[Aim of the exercise] Write down the listing again exactly as it appears below, without its pictures.

[Data segment]
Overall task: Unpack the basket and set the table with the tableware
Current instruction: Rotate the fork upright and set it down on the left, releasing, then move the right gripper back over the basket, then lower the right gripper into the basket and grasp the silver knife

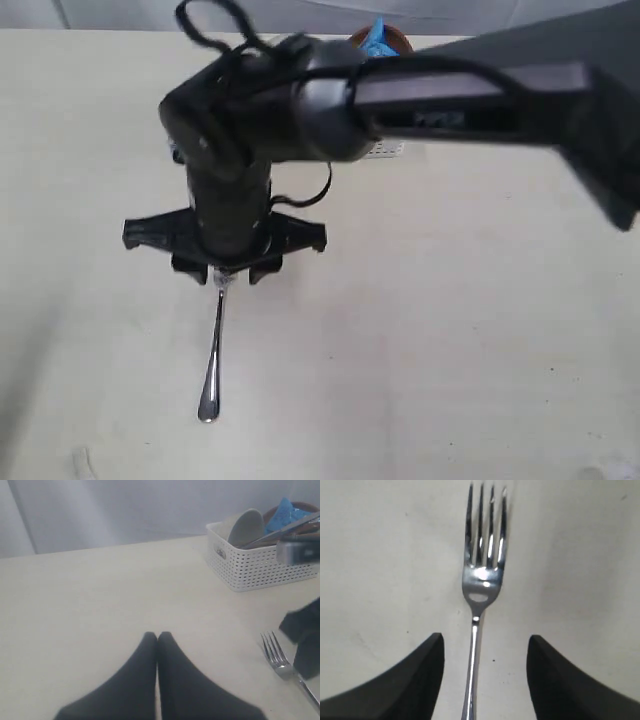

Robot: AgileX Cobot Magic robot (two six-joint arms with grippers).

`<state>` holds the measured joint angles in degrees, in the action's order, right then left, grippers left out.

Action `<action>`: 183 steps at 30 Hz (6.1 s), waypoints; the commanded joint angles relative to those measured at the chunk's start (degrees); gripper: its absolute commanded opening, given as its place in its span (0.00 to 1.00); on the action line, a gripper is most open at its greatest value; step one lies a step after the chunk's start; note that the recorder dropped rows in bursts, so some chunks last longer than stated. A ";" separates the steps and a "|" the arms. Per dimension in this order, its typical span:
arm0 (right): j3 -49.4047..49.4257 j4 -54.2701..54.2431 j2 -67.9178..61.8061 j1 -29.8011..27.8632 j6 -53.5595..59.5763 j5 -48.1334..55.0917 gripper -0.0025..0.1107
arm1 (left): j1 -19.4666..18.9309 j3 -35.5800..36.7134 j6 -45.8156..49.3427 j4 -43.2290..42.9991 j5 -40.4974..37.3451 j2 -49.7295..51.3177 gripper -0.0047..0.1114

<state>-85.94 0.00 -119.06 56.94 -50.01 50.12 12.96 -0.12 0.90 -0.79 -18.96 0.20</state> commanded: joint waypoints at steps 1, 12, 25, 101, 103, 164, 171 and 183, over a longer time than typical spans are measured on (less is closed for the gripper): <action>-0.01 0.00 7.66 -6.44 2.38 1.75 0.46 | 0.32 0.12 -0.25 0.48 0.64 -0.20 0.04; -0.01 0.49 17.65 -21.04 15.72 -6.46 0.46 | 0.32 0.12 -0.25 0.48 0.64 -0.20 0.04; -0.01 -6.35 11.75 -35.62 21.95 -7.97 0.46 | 0.32 0.12 -0.25 0.48 0.64 -0.20 0.04; -17.85 44.91 -9.93 -16.13 53.50 -1.84 0.39 | 0.32 0.12 -0.25 0.17 0.64 -0.20 0.04; -17.85 45.33 -9.93 -16.13 53.38 -1.62 0.30 | 0.32 0.12 -0.25 -0.21 0.64 -0.20 0.04; -17.96 32.41 -11.30 -18.64 55.50 -9.56 0.37 | 0.32 0.12 -0.25 -0.21 0.64 -0.20 0.04; -17.96 33.45 -11.88 -18.64 55.37 -9.67 0.36 | 0.32 0.12 -0.25 -0.21 0.64 -0.20 0.04; -17.96 35.01 -11.43 -18.07 55.37 -7.69 0.02 | 0.32 0.12 -0.25 -0.21 0.64 -0.20 0.04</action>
<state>-104.08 35.71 -130.62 38.51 5.89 40.80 12.96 -0.12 0.90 -1.00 -18.96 0.20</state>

[Exercise response]
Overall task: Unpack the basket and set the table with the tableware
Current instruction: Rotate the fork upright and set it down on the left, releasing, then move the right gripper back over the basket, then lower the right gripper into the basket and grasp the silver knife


Robot: AgileX Cobot Magic robot (two six-joint arms with grippers).

`<state>` holds the measured joint angles in degrees, in the action's order, right then left, grippers left out.

Action `<action>`: 183 steps at 30 Hz (6.1 s), waypoints; the commanded joint angles relative to those measured at the chunk's start (degrees); gripper: its absolute commanded opening, given as its place in its span (0.00 to 1.00); on the action line, a gripper is most open at its greatest value; step one lies a step after the chunk's start; note that the recorder dropped rows in bursts, so some chunks last longer than stated. A ";" separates the steps and a "|" the arms. Per dimension in this order, its typical span:
arm0 (right): j3 -49.4047..49.4257 j4 -54.2701..54.2431 j2 -67.9178..61.8061 j1 -29.8011..27.8632 j6 -53.5595..59.5763 j5 -48.1334..55.0917 gripper -0.0025..0.1107
arm1 (left): j1 -19.4666..18.9309 j3 -35.5800..36.7134 j6 -45.8156..49.3427 j4 -43.2290..42.9991 j5 -40.4974..37.3451 j2 -49.7295..51.3177 gripper -0.0047..0.1114

<state>-85.94 0.00 -119.06 56.94 -50.01 50.12 12.96 -0.12 0.90 -0.79 -18.96 0.20</state> commanded: joint waypoints at steps 1, 12, 25, 101, 103, 164, 171 and 183, over a longer time than typical spans are measured on (less is closed for the gripper): <action>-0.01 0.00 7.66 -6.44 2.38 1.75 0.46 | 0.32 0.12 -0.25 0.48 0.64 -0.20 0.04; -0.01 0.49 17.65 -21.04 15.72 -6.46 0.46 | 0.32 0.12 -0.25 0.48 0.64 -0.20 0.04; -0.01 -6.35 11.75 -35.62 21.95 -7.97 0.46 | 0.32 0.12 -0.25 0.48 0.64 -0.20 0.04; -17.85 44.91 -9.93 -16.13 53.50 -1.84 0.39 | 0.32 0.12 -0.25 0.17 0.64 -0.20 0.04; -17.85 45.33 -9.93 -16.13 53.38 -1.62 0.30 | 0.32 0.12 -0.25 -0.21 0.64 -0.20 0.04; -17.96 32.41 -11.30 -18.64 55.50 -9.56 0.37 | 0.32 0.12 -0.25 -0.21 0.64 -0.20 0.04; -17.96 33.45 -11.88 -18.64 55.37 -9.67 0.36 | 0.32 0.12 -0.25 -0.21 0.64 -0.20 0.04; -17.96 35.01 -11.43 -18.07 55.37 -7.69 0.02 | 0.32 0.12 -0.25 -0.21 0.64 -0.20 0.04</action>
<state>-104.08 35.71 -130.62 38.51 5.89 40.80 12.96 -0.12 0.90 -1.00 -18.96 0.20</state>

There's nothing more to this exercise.